Илья принял сверток ассигнаций как само собой разумеющееся, сдержанно поблагодарил и сообщил:
– Ты обожди, ваше благородие, сейчас петуха доварим, супа поедим, бабы самовар сделают. Меришка, воды нет!
– Сейчас… – Мери вскочила на ноги и схватила стоящее у шатра пустое ведро. – Сергей Дмитриевич, простите, я на минутку!

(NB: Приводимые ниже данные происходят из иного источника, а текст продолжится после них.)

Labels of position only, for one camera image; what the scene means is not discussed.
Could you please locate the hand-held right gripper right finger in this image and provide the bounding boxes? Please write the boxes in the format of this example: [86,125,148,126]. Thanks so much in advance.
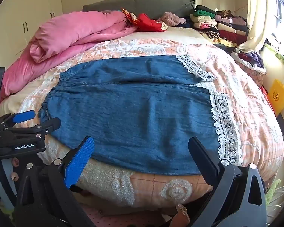
[188,136,268,227]

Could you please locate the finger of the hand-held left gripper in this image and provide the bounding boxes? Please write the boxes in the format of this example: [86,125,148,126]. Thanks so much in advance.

– Я помогу вам! – поднялся Сокольский.
Дед Илья чуть заметно усмехнулся в усы, но ничего не сказал. Когда вслед за Мери и Сокольским подхватилась бежать босоногая стайка девушек, он сердито махнул на них рукой:
– Не суйтесь, стрекозы! Всюду вам влезть надобно, а ну брысь по своим делам!
– Этот… дед вам покровительствует в таборе? – поинтересовался Сокольский, спускаясь вслед за Мери к лиману. – Отчего?

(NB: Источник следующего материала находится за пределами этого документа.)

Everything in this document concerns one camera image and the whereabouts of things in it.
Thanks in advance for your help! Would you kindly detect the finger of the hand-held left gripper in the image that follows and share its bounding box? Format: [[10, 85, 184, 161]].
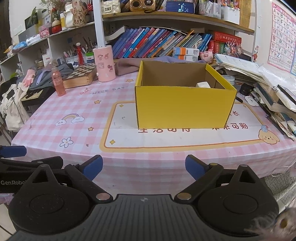
[[0, 156, 63, 174], [0, 146, 27, 158]]

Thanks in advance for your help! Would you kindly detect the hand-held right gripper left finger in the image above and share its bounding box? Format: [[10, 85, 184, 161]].
[[25, 155, 114, 204]]

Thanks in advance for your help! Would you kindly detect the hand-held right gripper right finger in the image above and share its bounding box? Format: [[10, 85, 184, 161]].
[[174, 155, 262, 204]]

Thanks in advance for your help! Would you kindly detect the yellow cardboard box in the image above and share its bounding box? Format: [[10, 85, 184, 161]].
[[135, 60, 237, 129]]

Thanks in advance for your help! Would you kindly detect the pink checked tablecloth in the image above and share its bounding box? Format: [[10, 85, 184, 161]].
[[11, 70, 296, 188]]

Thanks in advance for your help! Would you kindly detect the white tote bag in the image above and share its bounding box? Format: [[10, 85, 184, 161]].
[[0, 82, 29, 131]]

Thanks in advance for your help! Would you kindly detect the black flat item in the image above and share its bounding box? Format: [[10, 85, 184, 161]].
[[21, 89, 50, 107]]

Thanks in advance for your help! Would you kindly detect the pink glove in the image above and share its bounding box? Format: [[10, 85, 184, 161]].
[[23, 69, 36, 87]]

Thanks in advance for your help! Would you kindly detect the grey cloth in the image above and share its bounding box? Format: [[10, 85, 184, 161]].
[[29, 62, 74, 91]]

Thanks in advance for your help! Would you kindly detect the orange spray bottle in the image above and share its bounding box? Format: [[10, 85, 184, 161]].
[[51, 62, 66, 96]]

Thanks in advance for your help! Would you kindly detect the grey knitted fabric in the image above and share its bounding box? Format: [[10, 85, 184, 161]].
[[264, 174, 296, 209]]

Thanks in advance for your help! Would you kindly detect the black adapter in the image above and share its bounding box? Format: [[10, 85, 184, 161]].
[[240, 83, 253, 95]]

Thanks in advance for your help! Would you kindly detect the wooden chess box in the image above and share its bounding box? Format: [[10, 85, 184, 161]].
[[62, 64, 97, 89]]

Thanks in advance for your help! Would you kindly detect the pale tape roll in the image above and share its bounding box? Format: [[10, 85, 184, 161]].
[[221, 75, 235, 87]]

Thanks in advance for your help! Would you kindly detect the pink sticker-covered cylinder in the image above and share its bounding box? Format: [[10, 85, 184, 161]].
[[93, 45, 116, 82]]

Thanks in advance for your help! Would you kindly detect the blue packet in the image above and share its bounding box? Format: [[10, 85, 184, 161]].
[[11, 41, 28, 52]]

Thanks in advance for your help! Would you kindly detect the pile of papers and books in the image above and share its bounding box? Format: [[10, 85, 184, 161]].
[[214, 53, 296, 141]]

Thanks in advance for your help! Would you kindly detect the mauve cloth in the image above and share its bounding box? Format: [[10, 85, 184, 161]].
[[114, 58, 144, 76]]

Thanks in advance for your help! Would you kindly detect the lavender cloth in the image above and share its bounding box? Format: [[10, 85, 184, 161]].
[[155, 56, 207, 64]]

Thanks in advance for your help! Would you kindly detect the orange and white medicine box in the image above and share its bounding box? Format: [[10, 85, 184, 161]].
[[173, 47, 199, 56], [173, 54, 199, 62]]

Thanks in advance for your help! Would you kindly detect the cup of pens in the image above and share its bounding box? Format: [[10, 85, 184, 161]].
[[63, 49, 79, 64]]

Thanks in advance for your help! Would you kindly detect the pink pig plush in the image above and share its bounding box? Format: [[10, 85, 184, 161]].
[[200, 49, 214, 63]]

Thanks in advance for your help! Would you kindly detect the red figurine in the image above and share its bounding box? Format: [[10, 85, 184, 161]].
[[77, 43, 85, 65]]

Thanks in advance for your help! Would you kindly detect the grey box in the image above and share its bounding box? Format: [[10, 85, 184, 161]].
[[18, 25, 38, 42]]

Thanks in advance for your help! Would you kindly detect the pink box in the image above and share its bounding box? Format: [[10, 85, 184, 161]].
[[38, 24, 51, 39]]

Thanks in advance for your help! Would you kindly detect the colourful sparkly ornament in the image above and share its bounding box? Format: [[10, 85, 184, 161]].
[[223, 42, 243, 56]]

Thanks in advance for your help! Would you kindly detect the row of colourful books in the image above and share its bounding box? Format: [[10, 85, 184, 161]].
[[112, 27, 213, 59]]

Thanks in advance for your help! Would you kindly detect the red and white doll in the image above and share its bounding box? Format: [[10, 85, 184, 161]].
[[51, 18, 62, 34]]

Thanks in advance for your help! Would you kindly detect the thick red book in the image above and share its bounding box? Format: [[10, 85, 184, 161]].
[[210, 31, 242, 56]]

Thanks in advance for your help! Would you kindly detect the potted plant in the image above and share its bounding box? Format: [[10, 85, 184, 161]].
[[24, 7, 38, 29]]

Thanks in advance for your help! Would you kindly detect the white jug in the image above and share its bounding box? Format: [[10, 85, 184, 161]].
[[64, 2, 74, 28]]

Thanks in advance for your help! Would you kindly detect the wooden shelf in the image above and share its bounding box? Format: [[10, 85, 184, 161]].
[[102, 11, 255, 33]]

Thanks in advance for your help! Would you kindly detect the carved wooden plaque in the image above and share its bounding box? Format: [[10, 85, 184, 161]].
[[69, 0, 87, 26]]

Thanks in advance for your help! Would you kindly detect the white pen box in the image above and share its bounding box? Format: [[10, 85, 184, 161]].
[[221, 6, 240, 25]]

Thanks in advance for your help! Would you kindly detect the pink patterned pen holder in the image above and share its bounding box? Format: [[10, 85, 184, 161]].
[[199, 0, 222, 19]]

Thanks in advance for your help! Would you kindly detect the phone with lit screen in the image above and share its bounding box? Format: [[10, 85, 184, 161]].
[[166, 1, 195, 14]]

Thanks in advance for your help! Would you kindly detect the cream quilted handbag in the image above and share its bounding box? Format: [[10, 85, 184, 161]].
[[101, 0, 121, 15]]

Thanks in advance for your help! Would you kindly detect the gold retro radio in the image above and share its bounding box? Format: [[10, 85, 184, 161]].
[[129, 0, 156, 12]]

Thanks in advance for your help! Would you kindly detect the white cable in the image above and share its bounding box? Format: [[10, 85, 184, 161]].
[[270, 162, 296, 177]]

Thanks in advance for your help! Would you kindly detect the white shelf post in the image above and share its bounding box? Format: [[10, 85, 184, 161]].
[[92, 0, 105, 48]]

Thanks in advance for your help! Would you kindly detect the alphabet wall poster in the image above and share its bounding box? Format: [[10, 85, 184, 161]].
[[268, 1, 296, 72]]

– Так уж вышло, Сережа. Не спрашивайте, долго объяснять.
– Но вы ведь можете уйти, если захотите?
– Разумеется. – Мери наклонилась, зачерпнула ведром воды, спугнув быструю стайку мальков, смахнула с плеча стрекозу.
– Но не уходите, почему?
– Потому что мне здесь нравится.
– Вздор, этого не может быть! – вспылил Сокольский, с силой выдергивая из рук Мери полное ведро и плеснув водой себе на сапоги. – Вы… вы одеты кое-как, босая, вам приходится побираться по улицам, а…
– А вы попробуйте! – посоветовала Мери, вытягивая загорелую, всю в метках застарелых царапин и ссадин ногу и для наглядности шевеля грязными пальцами. – Попробуйте, снимите ваши сапоги и походите, как я. И сразу поймете, что так и легче, и удобнее. Особенно сейчас, в это адское пекло. Да вы, верно, не поймете, вы не женщина… А вот попробовали бы носить платье до земли, а под ним еще рубашку, корсет, а сверху, не дай бог, шаль и еще зонт от солнца. О-о-о, спросите любую даму из моего круга, и она вам скажет, какая это каторга!

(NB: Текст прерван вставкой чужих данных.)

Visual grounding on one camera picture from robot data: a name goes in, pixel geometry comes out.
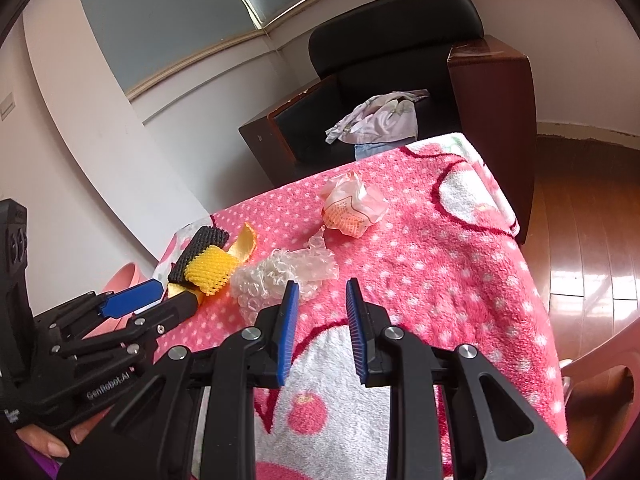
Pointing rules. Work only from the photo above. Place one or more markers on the light blue cloth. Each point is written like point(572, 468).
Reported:
point(370, 150)

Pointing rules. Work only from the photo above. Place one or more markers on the black foam net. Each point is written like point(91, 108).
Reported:
point(200, 245)

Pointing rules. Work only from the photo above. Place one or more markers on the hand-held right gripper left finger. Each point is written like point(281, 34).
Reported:
point(289, 330)

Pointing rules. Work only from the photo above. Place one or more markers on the pink plastic stool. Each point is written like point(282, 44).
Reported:
point(600, 360)

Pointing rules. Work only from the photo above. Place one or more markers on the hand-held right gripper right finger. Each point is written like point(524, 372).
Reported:
point(356, 330)

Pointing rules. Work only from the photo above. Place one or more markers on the black leather armchair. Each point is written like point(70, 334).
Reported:
point(390, 35)

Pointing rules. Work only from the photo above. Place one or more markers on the person's left hand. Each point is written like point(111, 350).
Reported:
point(50, 442)

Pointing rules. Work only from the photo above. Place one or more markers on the orange peel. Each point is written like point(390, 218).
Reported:
point(177, 290)
point(245, 242)

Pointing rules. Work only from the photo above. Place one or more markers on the white wall plate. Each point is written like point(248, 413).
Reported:
point(6, 106)

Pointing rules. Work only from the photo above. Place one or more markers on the pink printed blanket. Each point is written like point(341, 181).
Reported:
point(425, 260)

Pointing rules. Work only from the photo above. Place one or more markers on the white floral cloth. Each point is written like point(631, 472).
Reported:
point(380, 120)

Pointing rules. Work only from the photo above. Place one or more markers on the yellow foam net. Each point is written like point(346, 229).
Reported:
point(210, 267)

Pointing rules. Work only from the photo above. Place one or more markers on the clear bubble wrap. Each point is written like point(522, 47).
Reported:
point(265, 275)

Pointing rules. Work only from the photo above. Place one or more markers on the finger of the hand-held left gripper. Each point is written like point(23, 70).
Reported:
point(132, 297)
point(170, 310)

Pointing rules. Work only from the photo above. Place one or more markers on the pink plastic bucket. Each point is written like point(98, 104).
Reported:
point(125, 277)

– Но… Это же неприлично… – растерянно произнес он, глядя на ноги Мери.
Девушка лишь улыбнулась и, обойдя Сокольского, пошла вверх по протоптанной тропке. Через плечо сказала:
– Если я вас шокирую своим видом, ротмистр, что же вы в таком случае здесь делаете? Я, кажется, не присылала вам приглашения на суаре…
– Вы обижены? – Сокольский догнал ее и пошел рядом. Жестяное ведро чуть покачивалось между ними, роняя холодные капли в прибитую зноем траву.
– Ничуть.
– Я хотел увидеть вас, – просто сказал он. – И убедиться, что вы не сердитесь. Я все время веду себя как болван, с вами почему-то особенно, и уже устал извиняться.
– Вот и не нужно. – Мери ловко пнула колючий комок перекати-поля, валявшийся на дороге. – Вы наш гость сегодня, и я рада. Пойдемте ужинать.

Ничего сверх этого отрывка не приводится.